Bishop Sgreccia warned that the diagnostic procedure used in the screening is not always reliable.

“It is often subject to so-called false diagnoses, so that a healthy embryo could be eliminated, just as a sick embryo could be implanted considering it healthy,” he said.

“It is not a screening that can be carried out with certainty,” the bishop emphasized. “Even if it could be done, it is always a selective, negative judgment and oriented to kill, a very grave and illicit deed.”

The Human Fertilization and Embryology Authority, which already permitted the screening of embryos to avoid genetic illnesses, extended the margin of the law last July, authorizing the screening of embryos to conceive babies for “therapeutic” ends: to cure the sicknesses of family members.

England was the first country to take this step, Bishop Sgreccia recalled.

“It was the first place where in-vitro fertilization was carried out,” he said. “A committee was established, whose president was Mrs. Warnock. The Warnock Committee issued a report, on the basis of which the government elaborated a law and established an authority.”

“In this way, permissions are regulated on a certain number of interventions on the human embryo, on the processes of procreation, authorizing their execution,” the bishop said.

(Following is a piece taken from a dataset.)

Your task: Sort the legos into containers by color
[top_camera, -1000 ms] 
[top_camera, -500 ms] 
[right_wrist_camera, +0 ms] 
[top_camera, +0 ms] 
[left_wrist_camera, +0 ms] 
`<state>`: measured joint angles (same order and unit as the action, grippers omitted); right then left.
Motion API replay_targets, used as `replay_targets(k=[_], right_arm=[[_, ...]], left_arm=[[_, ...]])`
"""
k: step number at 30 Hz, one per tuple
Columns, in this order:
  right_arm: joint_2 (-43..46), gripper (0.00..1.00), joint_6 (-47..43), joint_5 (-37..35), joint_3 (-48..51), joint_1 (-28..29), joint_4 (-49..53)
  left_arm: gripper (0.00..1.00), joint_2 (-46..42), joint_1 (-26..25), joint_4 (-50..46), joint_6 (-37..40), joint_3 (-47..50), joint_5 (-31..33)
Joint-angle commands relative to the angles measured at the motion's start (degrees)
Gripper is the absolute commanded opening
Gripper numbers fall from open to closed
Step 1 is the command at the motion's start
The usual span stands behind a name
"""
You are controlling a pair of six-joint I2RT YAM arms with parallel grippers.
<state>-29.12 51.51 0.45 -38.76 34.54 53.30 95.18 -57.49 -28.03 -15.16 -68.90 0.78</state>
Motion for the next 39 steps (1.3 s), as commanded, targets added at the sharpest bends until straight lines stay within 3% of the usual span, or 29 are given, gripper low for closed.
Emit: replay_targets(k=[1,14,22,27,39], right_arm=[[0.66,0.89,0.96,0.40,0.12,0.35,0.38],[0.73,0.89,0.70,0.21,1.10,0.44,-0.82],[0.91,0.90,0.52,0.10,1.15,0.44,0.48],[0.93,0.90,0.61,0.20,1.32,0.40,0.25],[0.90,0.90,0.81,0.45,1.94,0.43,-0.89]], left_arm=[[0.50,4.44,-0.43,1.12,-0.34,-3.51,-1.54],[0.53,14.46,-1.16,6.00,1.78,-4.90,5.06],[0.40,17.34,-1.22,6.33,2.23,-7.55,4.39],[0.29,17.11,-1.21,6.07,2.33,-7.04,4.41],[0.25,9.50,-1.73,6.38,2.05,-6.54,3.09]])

This “is always within the philosophy of the Warnock Committee and the Warnock report, which does not consider the human embryo fully worthy of respect, as a human being of full dignity,” he lamented.

“It is a utilitarian logic that opens the way to things that must rightly be considered crimes against human dignity and life,” Bishop Sgreccia stressed.

Amid the controversy caused by the Embryology Authority’s latest decision, specialists warned that the latter was made without sufficient debate and they expressed their perplexity because it is about a sickness that develops in time.

Dr. Mohammed Taranisini, director of London’s Assisted Reproduction and Gynecological Center, whose request to create “designer babies” to treat the illnesses of family members, was authorized by the Embryology Authority, told BBC that the issue “needs to be debated properly,” as these are conditions “that may or may not develop 20, 30, 40 years down the line.”

“The HFEA has yet again taken ethical decisions without consulting the public,” said Josephine Quintavalle of the public interest organization Comment on Reproductive Ethics.

“We should be looking for medicines that cure, not medicines that kill,” she added. “In July there was talk of therapeutic ends. We are now in genetic screening.”